An international team of researchers has found that the Antarctic Ice Sheet plays a major role in regional and global climate variability – a discovery that may also help explain why sea ice in the Southern Hemisphere has been increasing despite the warming of the rest of the Earth.
Results of the study, co-authored by Michael Weber, a paleoclimatologist and visiting scientist at the University of Cambridge, along with colleagues from the USA, New Zealand and Germany, are published this week in the journal Nature.
Global climate models that look at the last several thousand years have failed to account for the amount of climate variability captured in the paleoclimate record, according to lead author Pepijn Bakker, a climate modeller from the MARUM Center for Marine Environmental Studies at the University of Bremen in Germany.

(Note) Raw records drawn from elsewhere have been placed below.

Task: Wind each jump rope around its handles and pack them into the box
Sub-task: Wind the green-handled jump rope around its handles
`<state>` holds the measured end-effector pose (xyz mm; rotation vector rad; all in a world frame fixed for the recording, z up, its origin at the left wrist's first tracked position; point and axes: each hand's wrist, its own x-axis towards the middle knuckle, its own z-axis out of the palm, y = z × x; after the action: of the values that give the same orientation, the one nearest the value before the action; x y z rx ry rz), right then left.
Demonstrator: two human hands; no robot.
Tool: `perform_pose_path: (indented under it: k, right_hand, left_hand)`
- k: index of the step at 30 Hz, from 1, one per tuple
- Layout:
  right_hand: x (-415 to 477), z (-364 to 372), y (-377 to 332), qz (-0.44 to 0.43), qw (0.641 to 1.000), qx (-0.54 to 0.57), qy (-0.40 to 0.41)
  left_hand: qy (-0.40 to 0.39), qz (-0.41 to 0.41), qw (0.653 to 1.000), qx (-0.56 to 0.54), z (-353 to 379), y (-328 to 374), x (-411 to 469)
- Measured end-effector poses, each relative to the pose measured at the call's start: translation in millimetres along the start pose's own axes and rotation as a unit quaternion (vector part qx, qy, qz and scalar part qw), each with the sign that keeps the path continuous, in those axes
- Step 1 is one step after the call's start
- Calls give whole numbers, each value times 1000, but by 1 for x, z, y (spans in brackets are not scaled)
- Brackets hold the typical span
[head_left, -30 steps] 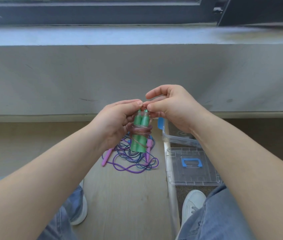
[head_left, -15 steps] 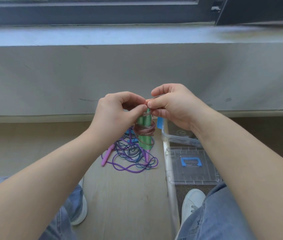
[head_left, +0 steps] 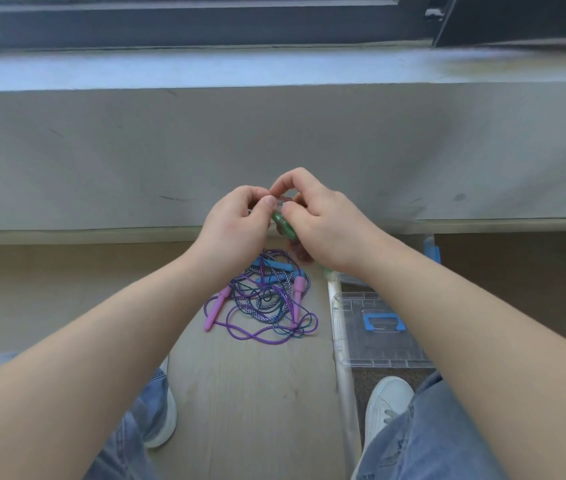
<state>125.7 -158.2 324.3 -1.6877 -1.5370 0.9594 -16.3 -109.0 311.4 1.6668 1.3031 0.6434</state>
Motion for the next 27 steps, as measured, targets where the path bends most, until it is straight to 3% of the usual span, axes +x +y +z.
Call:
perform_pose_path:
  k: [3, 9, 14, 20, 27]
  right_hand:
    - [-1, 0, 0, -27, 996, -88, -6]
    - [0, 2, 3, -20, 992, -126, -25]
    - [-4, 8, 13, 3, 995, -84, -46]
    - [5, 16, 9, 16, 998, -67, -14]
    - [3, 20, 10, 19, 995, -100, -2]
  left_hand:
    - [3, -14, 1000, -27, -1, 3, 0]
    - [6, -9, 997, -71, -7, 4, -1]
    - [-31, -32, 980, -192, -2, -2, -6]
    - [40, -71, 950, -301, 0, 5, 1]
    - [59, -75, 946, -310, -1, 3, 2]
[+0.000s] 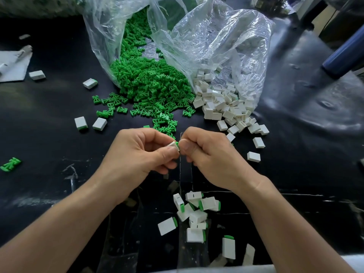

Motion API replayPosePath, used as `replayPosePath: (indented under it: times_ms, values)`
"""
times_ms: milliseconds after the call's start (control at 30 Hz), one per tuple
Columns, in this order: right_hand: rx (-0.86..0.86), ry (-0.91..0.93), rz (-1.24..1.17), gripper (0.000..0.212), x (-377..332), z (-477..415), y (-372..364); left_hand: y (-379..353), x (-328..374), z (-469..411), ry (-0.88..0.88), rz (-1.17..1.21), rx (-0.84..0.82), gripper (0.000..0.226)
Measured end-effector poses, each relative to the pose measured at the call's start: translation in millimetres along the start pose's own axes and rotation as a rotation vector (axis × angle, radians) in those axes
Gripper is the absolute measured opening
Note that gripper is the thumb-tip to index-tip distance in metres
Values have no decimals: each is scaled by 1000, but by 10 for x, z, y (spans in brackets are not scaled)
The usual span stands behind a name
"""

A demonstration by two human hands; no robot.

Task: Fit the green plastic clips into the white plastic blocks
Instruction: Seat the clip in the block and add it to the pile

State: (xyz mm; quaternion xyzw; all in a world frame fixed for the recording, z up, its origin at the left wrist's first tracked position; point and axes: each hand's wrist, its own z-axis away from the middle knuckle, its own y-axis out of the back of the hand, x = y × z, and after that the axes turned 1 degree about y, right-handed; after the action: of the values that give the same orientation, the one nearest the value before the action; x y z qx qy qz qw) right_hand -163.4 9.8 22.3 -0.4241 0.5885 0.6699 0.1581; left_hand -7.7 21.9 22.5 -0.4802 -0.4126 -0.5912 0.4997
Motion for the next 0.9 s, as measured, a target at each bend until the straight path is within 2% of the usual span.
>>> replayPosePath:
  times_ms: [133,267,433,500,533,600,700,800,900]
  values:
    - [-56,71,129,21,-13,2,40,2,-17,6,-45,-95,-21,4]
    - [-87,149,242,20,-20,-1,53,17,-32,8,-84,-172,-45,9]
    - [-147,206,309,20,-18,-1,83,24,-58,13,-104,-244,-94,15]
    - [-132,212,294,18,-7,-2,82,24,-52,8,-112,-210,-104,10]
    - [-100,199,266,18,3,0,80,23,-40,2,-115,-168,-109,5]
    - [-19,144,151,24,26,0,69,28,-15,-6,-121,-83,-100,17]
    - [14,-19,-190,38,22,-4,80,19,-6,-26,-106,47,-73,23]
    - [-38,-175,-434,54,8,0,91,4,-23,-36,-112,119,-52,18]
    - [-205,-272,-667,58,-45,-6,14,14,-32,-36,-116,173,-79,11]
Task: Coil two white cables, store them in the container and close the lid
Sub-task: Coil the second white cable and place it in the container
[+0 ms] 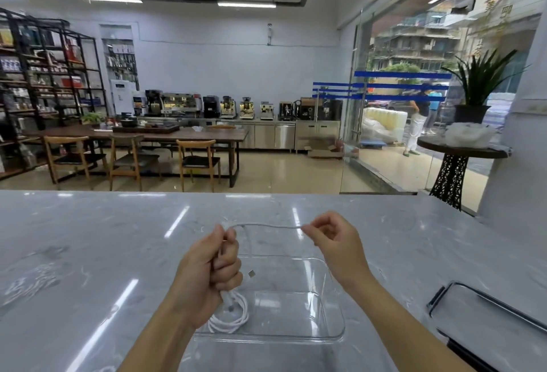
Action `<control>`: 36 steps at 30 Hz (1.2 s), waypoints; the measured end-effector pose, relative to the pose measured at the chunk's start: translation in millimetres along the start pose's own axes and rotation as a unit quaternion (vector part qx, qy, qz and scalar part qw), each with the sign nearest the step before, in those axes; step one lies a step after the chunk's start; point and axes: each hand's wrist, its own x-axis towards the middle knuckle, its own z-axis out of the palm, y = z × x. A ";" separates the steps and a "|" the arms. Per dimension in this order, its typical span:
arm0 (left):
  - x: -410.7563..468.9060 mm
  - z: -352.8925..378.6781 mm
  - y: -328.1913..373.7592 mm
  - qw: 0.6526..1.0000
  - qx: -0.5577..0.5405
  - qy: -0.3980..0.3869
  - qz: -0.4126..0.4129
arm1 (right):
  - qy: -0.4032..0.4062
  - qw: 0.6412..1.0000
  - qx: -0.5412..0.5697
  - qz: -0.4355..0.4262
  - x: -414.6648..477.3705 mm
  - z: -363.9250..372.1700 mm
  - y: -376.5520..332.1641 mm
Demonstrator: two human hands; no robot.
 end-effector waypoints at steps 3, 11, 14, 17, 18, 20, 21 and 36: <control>-3.7 6.2 -7.6 0.996 0.009 -0.057 -0.072 | 0.085 0.978 -0.179 -0.061 4.5 1.1 12.9; 4.2 0.4 -7.5 0.997 -0.069 0.003 0.031 | -0.176 0.857 -0.481 -0.052 -28.6 15.3 26.8; 7.5 -3.7 -9.3 0.991 -0.119 0.027 0.048 | -0.195 0.753 -0.591 -0.214 -45.6 21.3 18.8; 9.3 -6.8 -11.0 0.995 -0.067 0.038 0.056 | -0.233 0.676 -0.613 -0.336 -54.7 27.6 9.0; 9.0 -6.8 -12.9 0.997 -0.024 0.041 0.058 | -0.238 0.666 -0.596 -0.381 -55.9 28.9 8.7; 6.3 -5.4 -17.9 0.995 0.074 0.041 0.048 | -0.240 0.682 -0.532 -0.441 -54.6 28.9 0.2; 4.3 -4.8 -21.1 0.991 0.120 0.039 0.040 | -0.237 0.701 -0.496 -0.453 -53.0 28.7 -3.5; -12.0 -7.4 -16.8 0.919 0.390 -0.015 -0.056 | -0.321 0.930 -0.157 0.087 -19.3 -0.9 -32.1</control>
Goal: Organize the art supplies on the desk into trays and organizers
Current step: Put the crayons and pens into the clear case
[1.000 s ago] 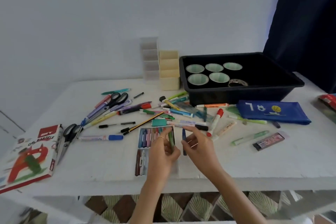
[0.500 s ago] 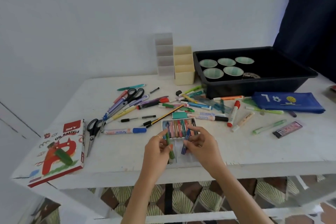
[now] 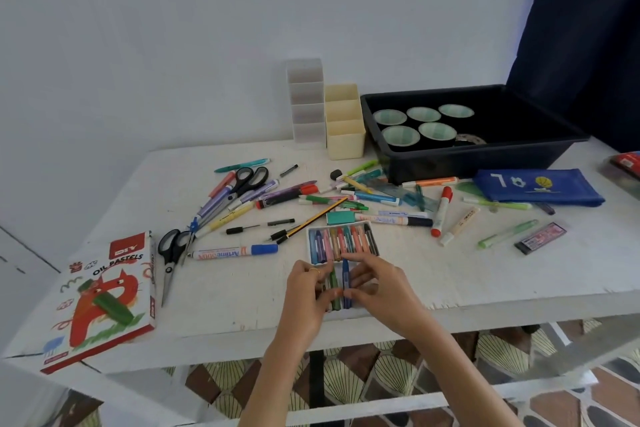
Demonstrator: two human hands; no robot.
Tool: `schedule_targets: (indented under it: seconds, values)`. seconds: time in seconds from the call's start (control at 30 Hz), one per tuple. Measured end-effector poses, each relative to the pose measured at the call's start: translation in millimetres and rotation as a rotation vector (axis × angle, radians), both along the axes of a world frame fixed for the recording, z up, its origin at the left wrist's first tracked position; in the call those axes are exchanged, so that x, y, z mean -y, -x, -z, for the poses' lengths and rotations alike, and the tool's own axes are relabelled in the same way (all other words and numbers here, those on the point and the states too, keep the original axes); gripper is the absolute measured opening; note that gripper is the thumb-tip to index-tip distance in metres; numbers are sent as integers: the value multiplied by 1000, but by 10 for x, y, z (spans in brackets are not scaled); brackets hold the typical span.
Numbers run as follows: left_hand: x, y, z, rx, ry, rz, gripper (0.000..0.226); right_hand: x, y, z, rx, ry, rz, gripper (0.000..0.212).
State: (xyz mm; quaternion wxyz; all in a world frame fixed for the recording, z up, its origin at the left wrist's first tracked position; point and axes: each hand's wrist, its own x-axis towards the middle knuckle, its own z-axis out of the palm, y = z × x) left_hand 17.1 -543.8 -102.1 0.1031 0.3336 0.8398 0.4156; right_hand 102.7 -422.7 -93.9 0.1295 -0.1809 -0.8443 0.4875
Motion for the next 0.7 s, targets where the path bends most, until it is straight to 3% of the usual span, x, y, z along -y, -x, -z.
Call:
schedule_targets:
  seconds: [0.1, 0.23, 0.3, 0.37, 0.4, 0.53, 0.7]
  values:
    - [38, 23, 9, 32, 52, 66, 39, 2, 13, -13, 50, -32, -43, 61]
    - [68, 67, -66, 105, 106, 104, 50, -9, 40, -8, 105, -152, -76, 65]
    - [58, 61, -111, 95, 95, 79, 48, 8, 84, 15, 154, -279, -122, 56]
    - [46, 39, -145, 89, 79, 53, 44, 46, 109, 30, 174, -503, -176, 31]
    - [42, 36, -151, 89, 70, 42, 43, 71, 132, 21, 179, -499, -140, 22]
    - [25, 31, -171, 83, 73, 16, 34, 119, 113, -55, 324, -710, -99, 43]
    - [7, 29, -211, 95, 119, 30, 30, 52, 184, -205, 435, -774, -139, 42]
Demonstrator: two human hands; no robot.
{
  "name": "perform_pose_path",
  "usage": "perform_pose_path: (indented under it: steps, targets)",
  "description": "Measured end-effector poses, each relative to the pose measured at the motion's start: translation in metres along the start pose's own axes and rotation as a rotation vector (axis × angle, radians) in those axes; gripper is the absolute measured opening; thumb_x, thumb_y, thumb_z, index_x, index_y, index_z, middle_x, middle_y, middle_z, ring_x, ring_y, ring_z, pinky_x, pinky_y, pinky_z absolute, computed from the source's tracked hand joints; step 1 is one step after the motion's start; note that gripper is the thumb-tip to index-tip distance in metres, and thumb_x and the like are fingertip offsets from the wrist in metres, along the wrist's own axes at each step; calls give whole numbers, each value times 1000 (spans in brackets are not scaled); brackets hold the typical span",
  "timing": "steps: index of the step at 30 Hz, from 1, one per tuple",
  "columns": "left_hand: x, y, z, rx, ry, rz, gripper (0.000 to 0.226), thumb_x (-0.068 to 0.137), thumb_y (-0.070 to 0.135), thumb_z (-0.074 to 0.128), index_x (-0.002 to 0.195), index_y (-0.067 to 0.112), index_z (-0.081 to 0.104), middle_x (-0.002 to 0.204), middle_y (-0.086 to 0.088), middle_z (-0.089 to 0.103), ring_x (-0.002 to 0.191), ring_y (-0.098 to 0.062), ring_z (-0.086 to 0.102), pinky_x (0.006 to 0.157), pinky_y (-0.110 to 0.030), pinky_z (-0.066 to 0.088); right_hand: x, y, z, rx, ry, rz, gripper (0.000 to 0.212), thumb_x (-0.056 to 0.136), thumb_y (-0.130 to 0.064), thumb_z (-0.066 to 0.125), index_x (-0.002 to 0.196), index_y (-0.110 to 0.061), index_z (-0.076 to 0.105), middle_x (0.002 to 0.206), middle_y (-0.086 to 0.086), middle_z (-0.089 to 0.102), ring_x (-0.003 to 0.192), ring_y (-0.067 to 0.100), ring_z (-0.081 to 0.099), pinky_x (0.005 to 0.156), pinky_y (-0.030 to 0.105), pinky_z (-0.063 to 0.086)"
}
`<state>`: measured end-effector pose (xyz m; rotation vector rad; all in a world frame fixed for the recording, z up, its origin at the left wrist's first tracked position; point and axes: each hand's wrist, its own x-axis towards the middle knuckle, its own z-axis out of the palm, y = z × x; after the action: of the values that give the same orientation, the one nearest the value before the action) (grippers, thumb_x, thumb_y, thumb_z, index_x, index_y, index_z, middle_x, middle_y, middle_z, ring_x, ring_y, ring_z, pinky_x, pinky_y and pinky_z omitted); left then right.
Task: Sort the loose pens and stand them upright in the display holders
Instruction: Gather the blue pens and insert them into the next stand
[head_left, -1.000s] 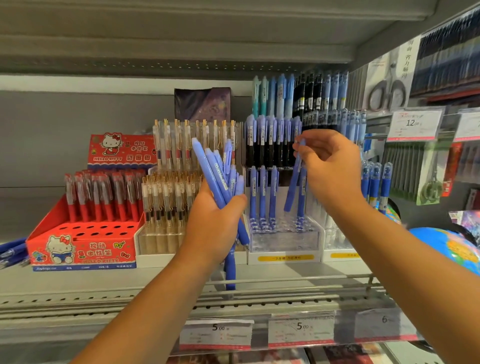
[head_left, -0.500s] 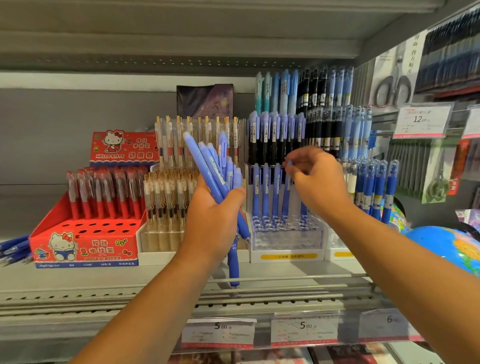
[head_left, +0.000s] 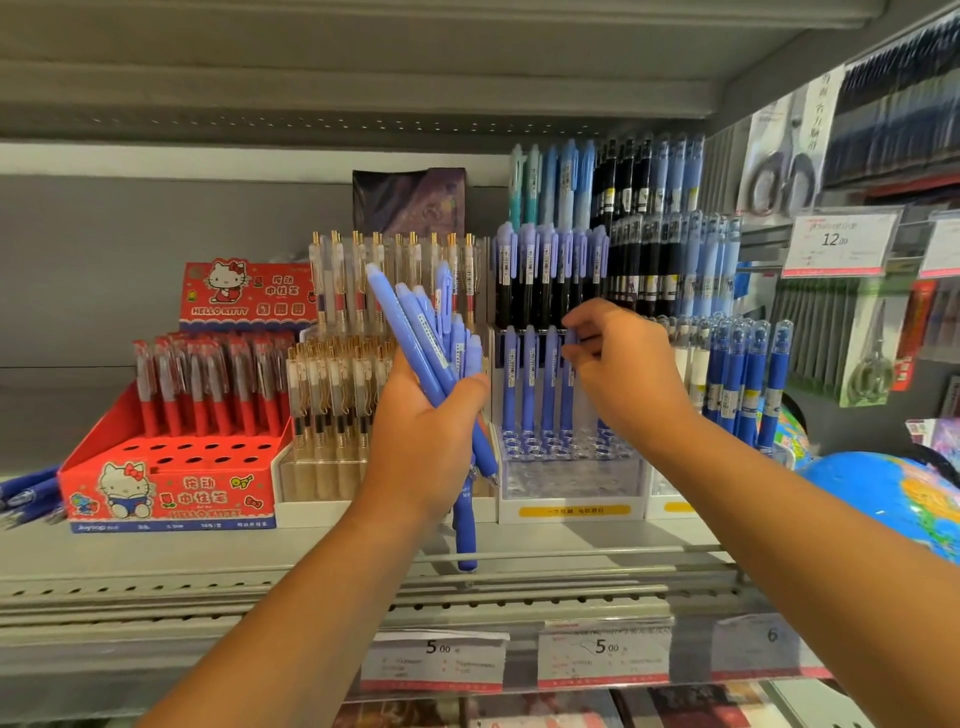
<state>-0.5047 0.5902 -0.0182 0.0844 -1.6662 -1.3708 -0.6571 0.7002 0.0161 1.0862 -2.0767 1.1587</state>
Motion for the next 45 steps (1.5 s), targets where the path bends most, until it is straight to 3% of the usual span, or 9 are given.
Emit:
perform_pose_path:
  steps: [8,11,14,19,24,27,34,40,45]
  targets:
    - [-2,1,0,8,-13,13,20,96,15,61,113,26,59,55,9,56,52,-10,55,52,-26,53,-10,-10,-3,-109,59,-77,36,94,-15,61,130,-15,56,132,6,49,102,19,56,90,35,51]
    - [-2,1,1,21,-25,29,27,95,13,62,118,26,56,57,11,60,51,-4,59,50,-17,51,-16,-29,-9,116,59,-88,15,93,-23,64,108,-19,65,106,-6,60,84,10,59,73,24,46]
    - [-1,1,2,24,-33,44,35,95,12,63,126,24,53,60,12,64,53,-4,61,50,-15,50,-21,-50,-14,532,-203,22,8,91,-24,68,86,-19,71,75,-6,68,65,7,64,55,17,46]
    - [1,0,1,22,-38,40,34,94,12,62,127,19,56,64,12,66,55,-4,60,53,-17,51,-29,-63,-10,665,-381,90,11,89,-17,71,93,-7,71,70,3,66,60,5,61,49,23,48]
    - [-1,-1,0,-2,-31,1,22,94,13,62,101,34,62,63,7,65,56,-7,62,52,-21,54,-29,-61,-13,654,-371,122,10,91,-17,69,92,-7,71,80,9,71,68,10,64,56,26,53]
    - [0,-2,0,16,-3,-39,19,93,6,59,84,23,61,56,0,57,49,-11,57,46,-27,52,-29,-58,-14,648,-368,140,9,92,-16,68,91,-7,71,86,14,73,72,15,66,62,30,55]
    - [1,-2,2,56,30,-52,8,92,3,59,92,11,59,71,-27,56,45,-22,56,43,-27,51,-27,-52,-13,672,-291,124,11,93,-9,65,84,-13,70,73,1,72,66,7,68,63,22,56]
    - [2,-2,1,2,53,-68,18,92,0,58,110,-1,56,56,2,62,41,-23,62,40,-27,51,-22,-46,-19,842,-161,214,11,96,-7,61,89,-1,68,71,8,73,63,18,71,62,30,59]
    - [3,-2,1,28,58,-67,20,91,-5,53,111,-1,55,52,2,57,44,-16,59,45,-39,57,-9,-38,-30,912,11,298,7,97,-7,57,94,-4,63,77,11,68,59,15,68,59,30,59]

The researchers first turned their attention to the Scotia Sea. “Most icebergs calving off the Antarctic Ice Sheet travel through this region because of the atmospheric and oceanic circulation,” explained Weber. “The icebergs contain gravel that droped into the sediment on the ocean floor – and analysis and dating of such deposits shows that for the last 8,000 years, there were centuries with more gravel and those with less.”
The research team’s hypothesis is that climate modellers have historically overlooked one crucial element in the overall climate system. They discovered that the centuries-long phases of enhanced and reduced Antarctic ice mass loss documented over the past 8,000 years have had a cascading effect on the entire climate system.
Using sophisticated computer modeling, the researchers traced the variability in iceberg calving (ice that breaks away from glaciers) to small changes in ocean temperatures.
“There is a natural variability in the deeper part of the ocean adjacent to the Antarctic Ice Sheet that causes small but significant changes in temperatures,” said co-author Andreas Schmittner, a climate modeller from Oregon State University. “When the ocean temperatures warm, it causes more direct melting of the ice sheet below the surface, and it increases the number of icebergs that calve off the ice sheet.”
Those two factors combine to provide an influx of fresh water into the Southern Ocean during these warm regimes, according to Peter Clark, a paleoclimatologist from Oregon State University, and co-author on the study.
“The introduction of that cold, fresh water lessens the salinity and cools the surface temperatures, at the same time, stratifying the layers of water,” he said. “The cold, fresh water freezes more easily, creating additional sea ice despite warmer temperatures that are down hundreds of meters below the surface.”
The discovery may help explain why sea ice is currently expanding in the Southern Ocean despite global warming, the researchers say.
“This response is well-known, but what is less-known is that the input of fresh water also leads to changes far away in the northern hemisphere, because it disrupts part of the global ocean circulation,” explained Nick Golledge from the University of Wellington, New Zealand, an ice-sheet modeller and study co-author. “Meltwater from the Antarctic won’t just raise global sea level, but might also amplify climate changes around the world. Some parts of the North Atlantic may end up with warmer temperatures as a consequence of part of Antarctica melting.”
Golledge used a computer model to simulate how the Antarctic Ice Sheet changed as it came out of the last ice age and into the present, warm period.
“The integration of data and models provides further evidence that the Antarctic Ice Sheet has experienced much greater natural variability in the past than previously anticipated,” added Weber. “We should therefore be concerned that it will possibly act very dynamically in the future, too, specifically when it comes to projecting future sea-level rise.”
Two years ago Weber led another study, also published in Nature, which found that the Antarctic Ice Sheet collapsed repeatedly and abruptly at the end of the Last Ice Age to 19,000 to 9,000 years ago.